Ein Crew Dragon-Raumschiff dockte am Valentinstag an der Internationalen Raumstation an und brachte die Gesamtzahl der Astronauten an Bord auf sieben, wodurch die Station wieder eine volle Besatzung erhielt, so Ars Technica. Die Ankunft von Jessica Meir und Jack Hathaway von der NASA, Sophie Adenot von der Europäischen Weltraumorganisation und Andrey Fedyaev von Roskosmos im Rahmen der Crew-12-Mission markierte die Vervollständigung der Besatzung.
Die Anzahl der Astronauten auf der Station schwankt, aber dieses Ereignis bedeutet die Rückkehr zu einer vollen Besatzung. Unterdessen arbeitet die NASA daran, Probleme mit ihrer Space Launch System-Rakete zu beheben, bevor die Artemis III-Mission stattfindet, die laut Ars Technica die erste bemannte Mission sein soll, die in über 50 Jahren auf dem Mond landet. NASA-Administrator Jared Isaacman erklärte, die Behörde suche nach Möglichkeiten, die Betankungsprobleme zu verhindern, die die Rakete geplagt haben. Was Artemis II betrifft, die sich weiterhin auf der Startrampe im Kennedy Space Center in Florida befindet, bereitet die NASA eine zweite Countdown-Probe für nächste Woche vor, um zu bestätigen, ob Techniker ein Wasserstoffleck behoben haben, das einen Übungs-Countdown-Lauf Anfang dieses Monats verkürzte.
In anderen Nachrichten zeigte eine aktuelle Studie, dass der Mars vor Milliarden von Jahren warm und feucht war, was der Theorie widerspricht, dass diese Ära hauptsächlich kalt und eisig war, so Ars Technica. Diese Erkenntnis hat Auswirkungen auf die Vorstellung, dass sich zu dieser Zeit Leben auf dem Planeten hätte entwickeln können. Die Studie bezieht sich auf den Mars während der Noachian-Epoche, die sich von etwa 4,1 bis 3,7 Milliarden Jahren erstreckte.
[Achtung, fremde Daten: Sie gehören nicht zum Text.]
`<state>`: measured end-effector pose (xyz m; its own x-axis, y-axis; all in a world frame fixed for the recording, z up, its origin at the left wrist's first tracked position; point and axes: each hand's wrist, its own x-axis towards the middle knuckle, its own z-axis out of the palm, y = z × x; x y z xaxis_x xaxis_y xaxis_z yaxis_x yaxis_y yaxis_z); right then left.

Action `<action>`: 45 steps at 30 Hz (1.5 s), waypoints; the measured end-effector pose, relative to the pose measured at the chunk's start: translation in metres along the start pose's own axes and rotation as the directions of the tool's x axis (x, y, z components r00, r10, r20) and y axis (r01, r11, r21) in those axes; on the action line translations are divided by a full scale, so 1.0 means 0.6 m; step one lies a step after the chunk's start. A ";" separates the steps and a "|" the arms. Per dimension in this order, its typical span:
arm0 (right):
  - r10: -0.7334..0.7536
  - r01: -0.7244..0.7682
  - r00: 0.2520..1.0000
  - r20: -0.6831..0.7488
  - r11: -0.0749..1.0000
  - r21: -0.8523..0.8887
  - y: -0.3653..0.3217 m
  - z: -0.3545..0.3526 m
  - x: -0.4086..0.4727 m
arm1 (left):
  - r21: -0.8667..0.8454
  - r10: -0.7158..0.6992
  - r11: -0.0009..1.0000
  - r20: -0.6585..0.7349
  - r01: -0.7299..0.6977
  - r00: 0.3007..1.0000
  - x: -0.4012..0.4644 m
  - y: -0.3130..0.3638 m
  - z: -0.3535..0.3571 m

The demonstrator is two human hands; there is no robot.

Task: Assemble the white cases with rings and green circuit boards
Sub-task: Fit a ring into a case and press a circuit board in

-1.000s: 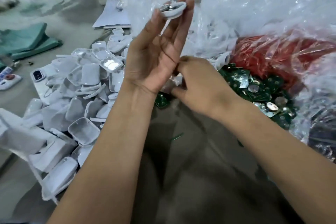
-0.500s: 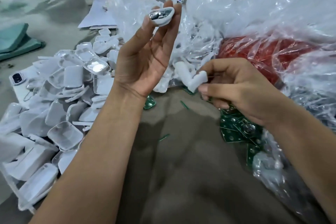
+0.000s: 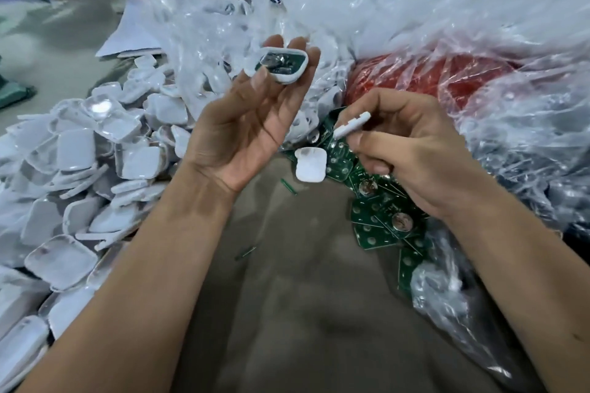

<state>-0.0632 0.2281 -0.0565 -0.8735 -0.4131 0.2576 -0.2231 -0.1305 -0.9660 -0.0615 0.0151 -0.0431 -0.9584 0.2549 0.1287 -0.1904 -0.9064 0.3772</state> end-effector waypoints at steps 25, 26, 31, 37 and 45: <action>-0.036 0.124 0.954 -0.296 0.950 0.286 -0.038 -0.022 -0.001 | 0.546 0.064 0.833 0.075 -0.095 0.995 0.017 -0.058 -0.015; -0.027 0.119 0.950 -0.310 0.952 0.283 -0.037 -0.022 0.000 | 0.563 0.067 0.821 0.073 -0.097 0.995 0.016 -0.061 -0.015; -0.019 0.098 0.940 -0.342 0.971 0.218 -0.031 -0.014 0.003 | 0.688 0.167 0.708 0.053 -0.158 0.984 0.013 -0.084 -0.012; -0.068 0.092 0.928 -0.366 0.995 0.048 -0.026 0.001 0.003 | 0.872 0.383 0.454 -0.005 -0.184 0.924 0.012 -0.099 -0.007; -0.092 0.070 0.910 -0.404 0.995 -0.067 -0.021 0.005 0.004 | 0.936 0.475 0.283 0.052 -0.208 0.878 0.011 -0.113 -0.003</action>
<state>-0.0611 0.2261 -0.0438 -0.9493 -0.0003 0.3142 -0.3127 -0.0986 -0.9447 -0.0554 0.0776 -0.0695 -0.9214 -0.1892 0.3395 0.3447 0.0057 0.9387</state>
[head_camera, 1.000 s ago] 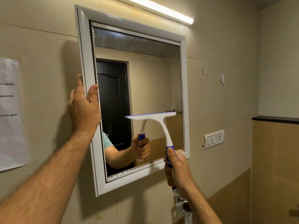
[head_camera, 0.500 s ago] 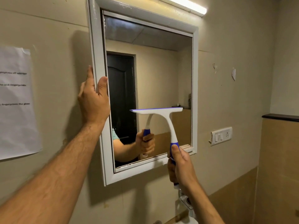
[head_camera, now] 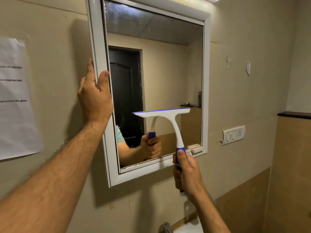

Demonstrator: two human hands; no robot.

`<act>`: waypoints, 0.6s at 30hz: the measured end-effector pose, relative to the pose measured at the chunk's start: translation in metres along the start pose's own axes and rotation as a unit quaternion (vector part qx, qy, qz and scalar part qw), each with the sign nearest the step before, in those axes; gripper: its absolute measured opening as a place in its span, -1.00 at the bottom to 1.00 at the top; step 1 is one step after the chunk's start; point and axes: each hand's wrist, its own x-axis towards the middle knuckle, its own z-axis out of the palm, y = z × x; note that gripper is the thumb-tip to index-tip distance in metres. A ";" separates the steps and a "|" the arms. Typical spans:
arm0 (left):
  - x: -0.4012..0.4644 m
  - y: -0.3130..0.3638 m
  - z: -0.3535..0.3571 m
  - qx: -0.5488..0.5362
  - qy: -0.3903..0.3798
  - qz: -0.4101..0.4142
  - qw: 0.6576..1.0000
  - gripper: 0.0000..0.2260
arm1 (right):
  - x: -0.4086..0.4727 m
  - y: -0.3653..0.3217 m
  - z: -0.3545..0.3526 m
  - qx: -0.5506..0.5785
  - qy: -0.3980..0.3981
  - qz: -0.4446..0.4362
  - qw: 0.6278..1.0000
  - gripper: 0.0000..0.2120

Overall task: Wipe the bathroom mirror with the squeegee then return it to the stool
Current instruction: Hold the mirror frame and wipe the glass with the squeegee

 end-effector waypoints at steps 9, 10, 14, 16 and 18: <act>0.001 -0.003 0.002 -0.002 0.005 -0.013 1.000 -0.51 | -0.034 0.031 0.002 0.044 -0.015 0.035 0.998 -0.51; 0.001 -0.003 0.002 -0.005 0.005 -0.014 1.000 -0.52 | -0.031 0.023 0.005 0.043 -0.020 0.026 0.999 -0.52; 0.000 -0.003 0.002 -0.012 0.002 -0.016 1.000 -0.53 | -0.010 -0.014 0.028 0.017 -0.038 -0.012 0.999 -0.59; 0.000 -0.003 0.002 -0.018 -0.003 -0.023 1.000 -0.53 | -0.008 -0.020 0.035 0.017 -0.045 -0.017 0.999 -0.64; 0.000 -0.004 0.002 -0.024 -0.007 -0.028 0.999 -0.53 | -0.013 -0.014 0.038 0.010 -0.044 -0.018 0.999 -0.64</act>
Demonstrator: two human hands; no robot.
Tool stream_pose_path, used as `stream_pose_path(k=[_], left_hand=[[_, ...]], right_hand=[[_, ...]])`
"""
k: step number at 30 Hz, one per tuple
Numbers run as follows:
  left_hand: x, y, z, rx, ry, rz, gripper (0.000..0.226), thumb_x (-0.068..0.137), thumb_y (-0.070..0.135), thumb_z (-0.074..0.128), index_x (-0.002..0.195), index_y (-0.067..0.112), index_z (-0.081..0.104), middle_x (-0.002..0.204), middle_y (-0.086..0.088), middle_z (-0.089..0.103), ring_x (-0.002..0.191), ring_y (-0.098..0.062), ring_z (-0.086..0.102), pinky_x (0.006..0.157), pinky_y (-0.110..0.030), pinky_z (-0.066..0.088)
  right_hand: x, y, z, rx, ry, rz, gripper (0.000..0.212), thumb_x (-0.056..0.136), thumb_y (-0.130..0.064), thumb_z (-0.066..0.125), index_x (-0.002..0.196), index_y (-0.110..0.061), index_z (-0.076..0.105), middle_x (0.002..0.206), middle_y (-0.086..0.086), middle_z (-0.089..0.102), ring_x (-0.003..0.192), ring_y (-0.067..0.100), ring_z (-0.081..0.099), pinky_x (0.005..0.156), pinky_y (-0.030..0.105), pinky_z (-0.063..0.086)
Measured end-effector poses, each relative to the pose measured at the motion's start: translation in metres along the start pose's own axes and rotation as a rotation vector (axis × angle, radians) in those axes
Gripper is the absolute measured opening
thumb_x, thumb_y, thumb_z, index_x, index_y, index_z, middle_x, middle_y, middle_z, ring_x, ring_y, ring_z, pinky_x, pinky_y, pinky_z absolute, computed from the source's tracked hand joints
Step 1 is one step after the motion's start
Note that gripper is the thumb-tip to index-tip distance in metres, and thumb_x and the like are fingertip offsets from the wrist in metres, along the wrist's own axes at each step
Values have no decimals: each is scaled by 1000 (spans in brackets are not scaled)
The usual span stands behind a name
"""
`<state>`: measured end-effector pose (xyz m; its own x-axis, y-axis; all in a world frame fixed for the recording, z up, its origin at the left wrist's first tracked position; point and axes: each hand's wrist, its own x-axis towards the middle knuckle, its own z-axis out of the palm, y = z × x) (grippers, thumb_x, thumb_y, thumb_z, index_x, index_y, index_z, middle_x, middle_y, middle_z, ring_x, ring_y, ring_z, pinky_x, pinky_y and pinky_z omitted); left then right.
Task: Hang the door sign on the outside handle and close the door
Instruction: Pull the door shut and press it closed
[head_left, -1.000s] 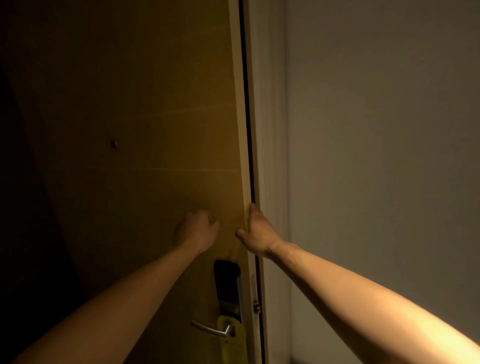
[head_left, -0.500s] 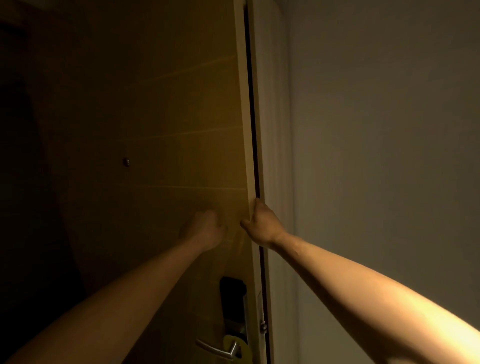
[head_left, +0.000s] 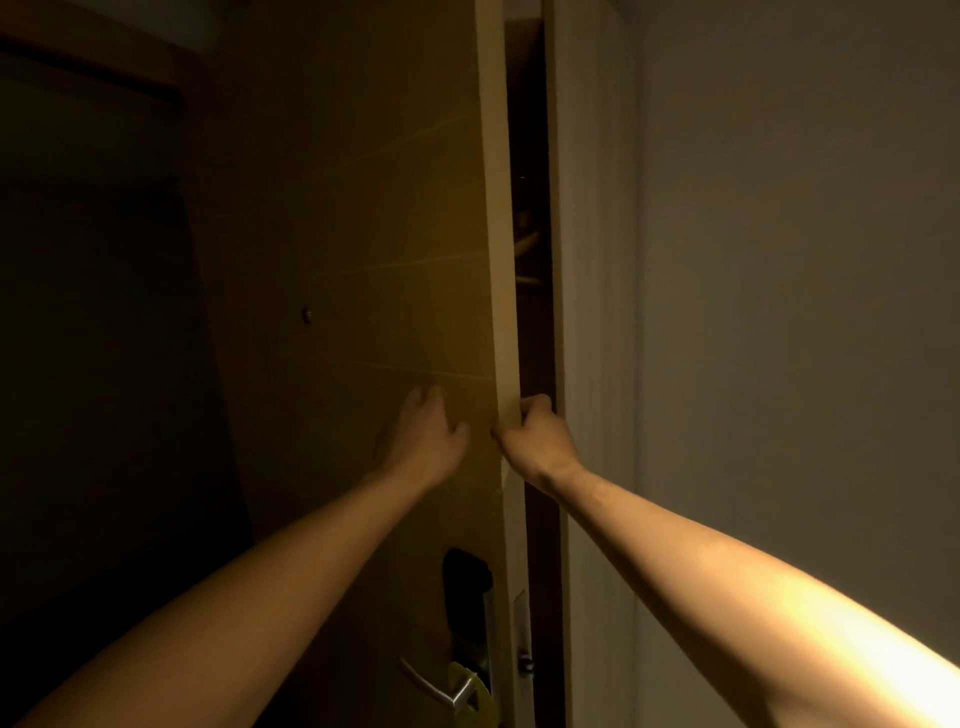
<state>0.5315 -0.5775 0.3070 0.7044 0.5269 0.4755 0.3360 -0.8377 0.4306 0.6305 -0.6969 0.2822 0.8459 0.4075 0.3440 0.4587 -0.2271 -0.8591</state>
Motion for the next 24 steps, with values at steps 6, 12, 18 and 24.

Die Hotellerie in Südostasien erlebt ein rasantes Wachstum, wobei der Sektor bis 2033 voraussichtlich rund 208 Milliarden US-Dollar erreichen wird, gegenüber 136 Milliarden US-Dollar im Jahr 2024, so Deep Market Insights, ein Marktforschungsunternehmen, wie von Fortune berichtet. Der Hotelbau im asiatisch-pazifischen Raum erreicht Rekordhöhen, wobei die Pipeline der Regionen (ohne China) bis Ende 2025 auf mehr als 2.200 Projekte und über 430.000 Zimmer anwächst, was einem jährlichen Anstieg von rund 9 % bei den Projekten und 6 % bei den Zimmern entspricht, wobei Vietnam, Thailand und Indonesien führend sind.
Schließlich wird die Auswirkung von KI auf die Produktivität diskutiert, wobei einige Experten darauf hindeuten, dass die "J-Kurve" in die Diskussion eintritt, so Fortune. Dieses Konzept besagt, dass Allzwecktechnologien wie KI keine unmittelbaren Vorteile bringen, sondern zunächst massive Investitionen erfolgen, wodurch frühe Gewinne verschleiert werden. Apollo-Chefökonom Torsten Slok merkte an, dass Beschäftigungs-, Produktivitäts- und Inflationsstatistiken immer noch keine Anzeichen für die neue Technologie zeigen.